I have a linear hierarchical random intercept model with a two level hierarchy.
I initially set the priors for the random intercepts as normally distributed and want to run a version now where the parameters
are t-distributed and where the parameter v of the t-distribution can be learned.
In “parameters” I set the range for v as:
‘’’
real<lower=2.1, upper=100000> v; // degrees of freedom for t-distribution
‘’’
In “transformed parameters”
I changed the following distributions from normal do student_t
‘’’
lprior += student_t_lpdf(sd_1[1] | v, 0, 1) // #CHANGED: from normal to student_t
- 1 * student_t_lccdf(0 | v, 0, 1); // #CHANGED: from normal to student_t
lprior += student_t_lpdf(sd_2[1] | v, 0, 1) // #CHANGED: from normal to student_t
- 1 * student_t_lccdf(0 | v, 0, 1); // #CHANGED: from normal to student_t
‘’’
The full code of the model is provided below.

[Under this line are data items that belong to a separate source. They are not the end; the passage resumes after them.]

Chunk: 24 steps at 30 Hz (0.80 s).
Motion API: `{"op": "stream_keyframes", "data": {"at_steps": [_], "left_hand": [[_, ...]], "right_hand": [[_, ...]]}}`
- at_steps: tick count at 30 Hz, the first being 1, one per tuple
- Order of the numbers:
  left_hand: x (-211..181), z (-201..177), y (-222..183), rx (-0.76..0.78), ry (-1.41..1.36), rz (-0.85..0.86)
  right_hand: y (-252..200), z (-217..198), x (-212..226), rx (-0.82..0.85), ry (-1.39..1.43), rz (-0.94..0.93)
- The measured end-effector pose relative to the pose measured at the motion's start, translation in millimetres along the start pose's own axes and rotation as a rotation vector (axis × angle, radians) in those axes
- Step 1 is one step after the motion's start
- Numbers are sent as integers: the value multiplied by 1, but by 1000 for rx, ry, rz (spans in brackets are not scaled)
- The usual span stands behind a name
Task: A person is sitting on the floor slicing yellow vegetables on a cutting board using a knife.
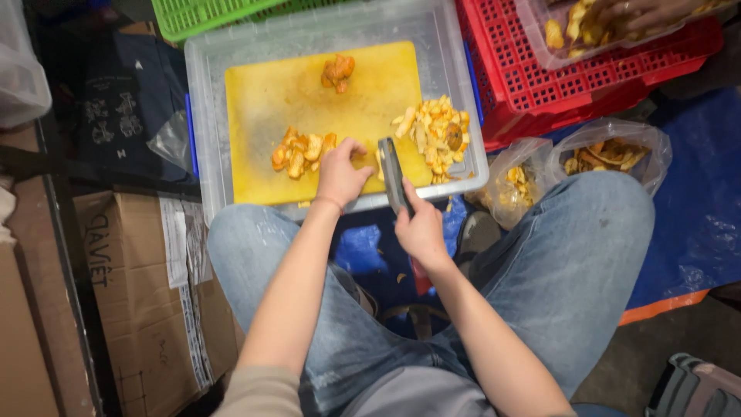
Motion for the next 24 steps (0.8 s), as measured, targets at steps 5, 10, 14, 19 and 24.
{"op": "stream_keyframes", "data": {"at_steps": [5, 10, 14, 19, 24], "left_hand": [[1, -1, 0, -17, 13, 1], [0, -6, 1, -40, 27, -10], [6, -5, -3, -57, 51, -87], [7, -2, -4, -22, 82, -137], [-16, -11, -11, 53, 82, 14]], "right_hand": [[0, 4, 1, 19, 14, 9], [3, 2, -1, 26, 47, 36], [-4, 4, -1, 47, 41, 27], [-9, 5, 1, 85, 25, 61], [-7, 3, 7, 79, 41, 48]]}}
Point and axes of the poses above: each hand's wrist, its own y-axis towards the middle knuckle, its own z-axis out of the palm, x = y × z, the point moved 8 cm from there along y, towards the middle knuckle, and after that the axes turned 5 degrees about y, right-handed, at the moved point
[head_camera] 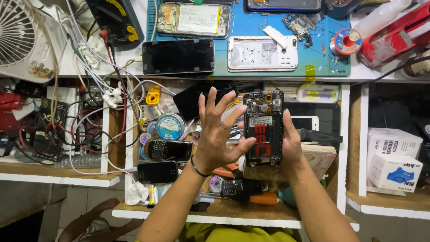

I get the following error in PYSTAN and am not sure where the problem comes from:
Rejecting initial value:
Gradient evaluated at the initial value is not finite.
Stan can’t start sampling from this initial value.
Initialization between (-2, 2) failed after 100 attempts.
Try specifying initial values, reducing ranges of constrained values, or reparameterizing the model.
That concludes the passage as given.